Most train stations offer the basic array of fast food, magazine shops, and chintzy gift stores, and many combine those offerings with gorgeous interior architecture. But a few truly stand out: they're places you'd want to stay, rather than pass through. Here are our top seven.

New York's Grand Central Station
Forget trains entirely. Grand Central is a mandatory stop on any NYC itinerary. You've seen the main hall in movies and on TV -- its soaring ceiling depicting the constellations -- but poke around the side passages and you'll find plenty to do: there's a branch of New York's transit museum, plenty of shopping, three upscale restaurants overlooking the main concourse, a gourmet food market, a well-known bar (the Campbell Apartment) tucked into an upper level, the Oyster Bar and a food court in the basement. The Municipal Art Society (tel. 212/935-3960; offers a walking tour of Grand Central Terminal on Wednesday at 12:30pm, which meets at the information booth on the Grand Concourse. The one thing you can't do in Grand Central is take a long-distance train: the many trains from this station only fan out in a 75 mile radius. All of New York's Amtrak trains leave from miserably depressing Penn Station across town.

Washington's Union Station
Maybe Grand Central does it better, but Union Station did it first, opening in 1988 as a railway-station-slash-shopping-mall. The elegant building was modeled after the Baths of Diocletian and Arch of Constantine in Rome, and the entrance is something to behold, with Ionic colonnades fashioned from white granite, 100 sculptured eagles, and carved fixtures representing Fire, Electricity, Freedom, Imagination, Agriculture, and Mechanics. Inside is the Main Hall, a massive rectangular room with a 96-foot barrel-vaulted ceiling, an expanse of white-marble flooring, and a balcony adorned with 36 Augustus Saint-Gaudens sculptures of Roman legionnaires. About 120 retail and food shops on three levels offer a wide array of merchandise, and a nine-screen multiplex delivers entertainment.
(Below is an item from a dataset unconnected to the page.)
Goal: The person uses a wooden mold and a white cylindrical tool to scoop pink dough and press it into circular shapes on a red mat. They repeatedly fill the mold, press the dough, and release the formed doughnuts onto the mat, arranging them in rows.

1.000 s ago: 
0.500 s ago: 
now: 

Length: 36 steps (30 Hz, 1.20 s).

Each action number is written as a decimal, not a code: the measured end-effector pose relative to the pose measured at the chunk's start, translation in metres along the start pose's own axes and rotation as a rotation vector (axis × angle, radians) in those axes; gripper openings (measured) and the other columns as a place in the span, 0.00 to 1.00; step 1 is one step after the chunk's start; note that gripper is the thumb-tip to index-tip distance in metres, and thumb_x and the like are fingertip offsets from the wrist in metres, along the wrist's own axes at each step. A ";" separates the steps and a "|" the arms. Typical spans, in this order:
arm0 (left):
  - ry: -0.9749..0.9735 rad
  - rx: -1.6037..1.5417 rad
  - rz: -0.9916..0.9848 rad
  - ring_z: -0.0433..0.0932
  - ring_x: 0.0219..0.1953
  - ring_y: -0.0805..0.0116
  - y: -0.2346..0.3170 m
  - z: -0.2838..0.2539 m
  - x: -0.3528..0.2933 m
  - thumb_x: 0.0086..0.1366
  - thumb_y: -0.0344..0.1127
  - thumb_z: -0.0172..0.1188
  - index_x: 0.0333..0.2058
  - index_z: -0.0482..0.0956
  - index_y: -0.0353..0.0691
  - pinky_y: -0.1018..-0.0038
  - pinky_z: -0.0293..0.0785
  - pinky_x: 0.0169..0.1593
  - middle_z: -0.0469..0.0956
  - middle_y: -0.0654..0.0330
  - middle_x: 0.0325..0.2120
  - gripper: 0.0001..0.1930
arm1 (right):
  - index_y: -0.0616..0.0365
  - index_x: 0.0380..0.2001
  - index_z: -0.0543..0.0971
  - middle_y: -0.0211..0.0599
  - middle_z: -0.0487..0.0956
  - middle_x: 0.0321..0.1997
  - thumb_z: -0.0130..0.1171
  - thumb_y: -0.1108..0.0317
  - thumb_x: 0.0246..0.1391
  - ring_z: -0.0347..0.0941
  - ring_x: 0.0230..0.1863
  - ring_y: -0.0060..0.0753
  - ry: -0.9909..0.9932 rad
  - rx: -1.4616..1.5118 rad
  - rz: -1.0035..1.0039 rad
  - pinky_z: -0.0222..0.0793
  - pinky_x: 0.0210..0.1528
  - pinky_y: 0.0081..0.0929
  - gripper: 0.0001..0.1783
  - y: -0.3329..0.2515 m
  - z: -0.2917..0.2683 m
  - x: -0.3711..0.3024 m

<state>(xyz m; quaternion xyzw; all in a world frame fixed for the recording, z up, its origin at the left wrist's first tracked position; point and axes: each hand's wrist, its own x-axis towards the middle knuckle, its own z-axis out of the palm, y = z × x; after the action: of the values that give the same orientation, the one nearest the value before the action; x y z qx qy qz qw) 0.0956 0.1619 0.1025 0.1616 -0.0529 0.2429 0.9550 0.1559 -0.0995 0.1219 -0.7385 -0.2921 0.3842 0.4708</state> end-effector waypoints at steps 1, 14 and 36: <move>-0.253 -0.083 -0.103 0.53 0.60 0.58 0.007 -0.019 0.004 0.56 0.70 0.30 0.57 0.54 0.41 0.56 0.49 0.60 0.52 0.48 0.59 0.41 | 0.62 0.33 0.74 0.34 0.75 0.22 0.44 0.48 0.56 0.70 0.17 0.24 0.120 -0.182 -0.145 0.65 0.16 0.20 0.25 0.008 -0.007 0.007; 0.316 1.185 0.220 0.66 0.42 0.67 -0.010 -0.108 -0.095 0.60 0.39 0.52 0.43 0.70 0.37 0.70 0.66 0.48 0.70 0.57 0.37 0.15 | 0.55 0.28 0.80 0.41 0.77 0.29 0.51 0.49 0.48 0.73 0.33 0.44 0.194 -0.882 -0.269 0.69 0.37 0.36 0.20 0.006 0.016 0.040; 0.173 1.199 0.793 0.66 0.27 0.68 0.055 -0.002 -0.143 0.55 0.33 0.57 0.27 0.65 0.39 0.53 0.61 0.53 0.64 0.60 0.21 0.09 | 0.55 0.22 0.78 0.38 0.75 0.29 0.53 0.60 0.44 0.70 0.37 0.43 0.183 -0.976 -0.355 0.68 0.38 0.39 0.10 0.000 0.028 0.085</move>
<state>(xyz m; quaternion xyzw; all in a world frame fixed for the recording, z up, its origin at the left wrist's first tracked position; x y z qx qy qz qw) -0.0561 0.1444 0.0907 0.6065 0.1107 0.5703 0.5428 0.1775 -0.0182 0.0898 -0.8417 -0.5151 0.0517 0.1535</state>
The shops and restaurants here aren't quite as shiny and expensive as New York's, but there's still plenty to do, especially if you count the National Postal Museum and the brewpub just across the street.

Kansas City's Union Station
There's been a recent movement to revitalize the Midwest's old train stations by turning them into cultural hubs, and Kansas City's is the finest example, anchored as it is by the city's best attraction for kids, Science City. At this multilevel, interactive museum kids can create a personal newspaper front page, bicycle across a tightrope, train as an astronaut, solve a crime, play mini-golf, take a tour through the human body, dig for fossils, explore Kansas City's history, view the stars at a planetarium, catch a movie in a five-story theater, climb aboard vintage trains at the KC Rail Experience exhibit, and more. If you're hungry, there are restaurants, including Harvey House, an homage to old-style railway diners and Lidia's, which is owned by celebrity chef Lidia Bastianch. And yes, Amtrak trains do stop at this station: you can get to Chicago or Los Angeles from here.

London St. Pancras
We're looking a little bit into the future here. London's St. Pancras station has always been a masterpiece of Victorian engineering, with its Gothic front and glass-and-iron ceiling. It puts Euston and Kings Cross, its nearby neighbors, to shame. But it'll be far more interesting in November, when it turns into the terminus for the even-faster-than-ever Eurostar trains to Brussels and Paris, along with plenty of more local lines. (Train times to Paris will be cut down to 2 hours, 15 minutes, Eurostar says.) Taking a page from the Grand Central playbook, the new station will have a farmer's market, shopping arcade with a Marks & Spencer store, a pub, a restaurant -- and a 270-foot-long champagne bar. The Gothic office building out front, meanwhile, will turn back into a hotel sometime in 2009, sealing the station's status as a destination.

Madrid Atocha
Okay. So you have a beautiful old cast-iron-and-glass train station built in 1892, and you've just moved your trains to a new, modern terminal next door. What do you do with the old building? If the answer is "tear it down," you're the idiots responsible for wrecking New York's glorious old Pennsylvania Station and replacing it with the pustule that stands there today. But if the answer is "add shops, a nightclub and stick a replica tropical forest into the middle of the old train hall," you're the Spanish visionaries who made the old Atocha station into the attraction it is today. If you're heading for a train to Seville, Barcelona or Toledo, take some time to stroll through the tropical rain forest, complete with birds and turtles; if that sounds too steamy, you can eat at a restaurant overlooking the palm trees.

Berlin Hauptbahnhof
Germany has a shopping problem -- or, rather, a problem shopping. For decades, most stores closed in the evenings and on Sundays by law. A new law enacted last November lifted many of those restrictions in Berlin, but panicked off-hours shoppers still turn to the stores in the spanking-new main station in Berlin, which has 80 stores open until 10pm, even on Sundays. Trust me, for Germany, that's radical. The new station is capped by a huge, 80-foot-high glass ceiling, with floors below staggered so that daylight makes it onto individual tracks. Yes, the architecture is similar to other big, glass stations you've seen in Europe, but it beats the cramped halls of many mid-century stations.

Kyoto Station
Tourists coming to Kyoto for the city's 1,200 years of history will be startled by the postmodern temple to transportation that their bullet train pulls into, topped by a soaring 12-story ceiling. Embedded in this gigantic, airy space are the Isetan department store, the Hotel Granvia, an entire shopping mall and a handful of restaurants. But even without buying anything, you can enjoy the view of Kyoto from the 12th-floor sky deck or watch Kyoto life go by inside from the amazing multi-story staircase tracking the Isetan side of the building. Tokyo train stations may connect to just as many retail options, but none of them have the vast grandeur of this late 20th-century wonder.